27 мая (14 по cm. cm.) < 1978 года >
Вчера был Сол<омон> Д<авидович>{264}, сказал, что умерла Карсавина, 93 лет{265}. Мне жалко, что я не «понатужилась» добиться ее адреса и написать ей. Я думаю, ей было бы приятно узнать, как ее любил и ценил Михаил Алексеевич. Как-то особенно. Старался склонить любовь к ней поклонников Павловой. Я не решилась. Давно мне все утомительно. Страшно быть не могло! А ей «на старости лет» была бы радость. Я должна это понимать — особенно теперь. Вероятно, виной — моя инертность. Я еще помню ее на сцене. Голубовато-лиловый костюм (Клодид? Виолант?){266} — и ветка в руках… И какой красавицей она была на «щитах» — царь-девицей!{267} Кто еще помнит? Мало кто!!! Простите меня, Тамара Платоновна! Теперь это, м<ожет> б<ыть>, никому не нужно! А славы ей хватало. И жизнь — внешне — счастливая.

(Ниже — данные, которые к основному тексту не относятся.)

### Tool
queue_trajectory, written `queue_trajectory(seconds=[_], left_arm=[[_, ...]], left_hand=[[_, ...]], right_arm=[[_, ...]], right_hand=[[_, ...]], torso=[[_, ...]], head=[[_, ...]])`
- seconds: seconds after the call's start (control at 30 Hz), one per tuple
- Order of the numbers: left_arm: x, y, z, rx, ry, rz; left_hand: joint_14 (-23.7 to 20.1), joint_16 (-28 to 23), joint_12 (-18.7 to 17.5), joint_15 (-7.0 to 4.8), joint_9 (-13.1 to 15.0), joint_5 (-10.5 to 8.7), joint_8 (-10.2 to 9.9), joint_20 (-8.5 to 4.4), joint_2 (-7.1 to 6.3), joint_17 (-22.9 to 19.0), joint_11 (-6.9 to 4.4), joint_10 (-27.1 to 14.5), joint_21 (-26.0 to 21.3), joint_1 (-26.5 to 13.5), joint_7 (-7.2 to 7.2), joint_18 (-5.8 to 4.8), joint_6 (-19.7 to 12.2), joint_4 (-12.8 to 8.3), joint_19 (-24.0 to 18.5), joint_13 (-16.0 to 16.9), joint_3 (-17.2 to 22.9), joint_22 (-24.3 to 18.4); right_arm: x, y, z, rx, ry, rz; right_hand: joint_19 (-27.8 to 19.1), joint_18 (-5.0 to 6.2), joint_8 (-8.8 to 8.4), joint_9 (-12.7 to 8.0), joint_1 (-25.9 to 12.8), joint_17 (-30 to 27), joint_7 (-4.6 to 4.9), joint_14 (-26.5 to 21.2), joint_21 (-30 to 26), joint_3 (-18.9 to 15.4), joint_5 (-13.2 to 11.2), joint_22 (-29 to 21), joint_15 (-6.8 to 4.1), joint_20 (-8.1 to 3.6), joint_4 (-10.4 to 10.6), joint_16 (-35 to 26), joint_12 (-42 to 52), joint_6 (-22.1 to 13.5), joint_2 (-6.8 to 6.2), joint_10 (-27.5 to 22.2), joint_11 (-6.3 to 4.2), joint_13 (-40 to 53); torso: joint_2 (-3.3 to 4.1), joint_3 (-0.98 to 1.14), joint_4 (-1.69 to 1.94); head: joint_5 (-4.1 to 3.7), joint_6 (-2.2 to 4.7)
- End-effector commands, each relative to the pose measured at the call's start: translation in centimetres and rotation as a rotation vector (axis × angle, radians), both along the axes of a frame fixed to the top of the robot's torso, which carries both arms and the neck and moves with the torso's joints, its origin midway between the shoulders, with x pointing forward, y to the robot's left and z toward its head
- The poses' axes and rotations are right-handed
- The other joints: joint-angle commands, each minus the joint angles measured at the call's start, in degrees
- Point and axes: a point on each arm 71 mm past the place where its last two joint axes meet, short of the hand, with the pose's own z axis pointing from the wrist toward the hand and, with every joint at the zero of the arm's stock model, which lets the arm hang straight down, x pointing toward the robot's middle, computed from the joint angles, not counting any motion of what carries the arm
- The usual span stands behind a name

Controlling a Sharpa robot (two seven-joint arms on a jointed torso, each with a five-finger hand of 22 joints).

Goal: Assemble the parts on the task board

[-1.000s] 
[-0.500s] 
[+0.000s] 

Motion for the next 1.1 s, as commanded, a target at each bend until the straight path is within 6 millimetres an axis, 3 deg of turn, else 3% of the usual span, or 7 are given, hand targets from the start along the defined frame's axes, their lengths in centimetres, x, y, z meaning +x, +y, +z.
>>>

А что-то ее сын? Никита? В честь «Серебряного»? — Мне не нравилось это имя. Сын В. В. Мухина? Или он записан на англичанина?{268} Плохого писать не хочу. Да это мелочи. — Рашевская брякала, Красовская (первая — мне, вторая — через других). Третий «минус» — фр<анцузский> журнал (у меня).
М. А. думал (т. е. говорил), что она почти святая. Так говорила и «Шурочка» (не помню фамилии){269}, уехавшая в Италию, со слов Бруса, у кот<орого> был роман с Шурочкой и кот<орый> эту Шурочку звал «la princesse pens?e»[144].
Г<умилёв> сказал про культурную балерину: «это — наша дама». Она была прелестная балерина. Я, конечно, завидовала (балету!).
<Из рассказов О. Н.
25 января 1979 года>[145]
М. А. считал, что человека можно уважать за красоту (Л. Кавальери); гений (Шаляпин); богатство; ученость (А. А. Гвоздев).
«Вы были бы лучше, если бы больше врали. Что у Вас за немецкая черта — прямота? Лотта!»{270} (М. А. об О. Н.)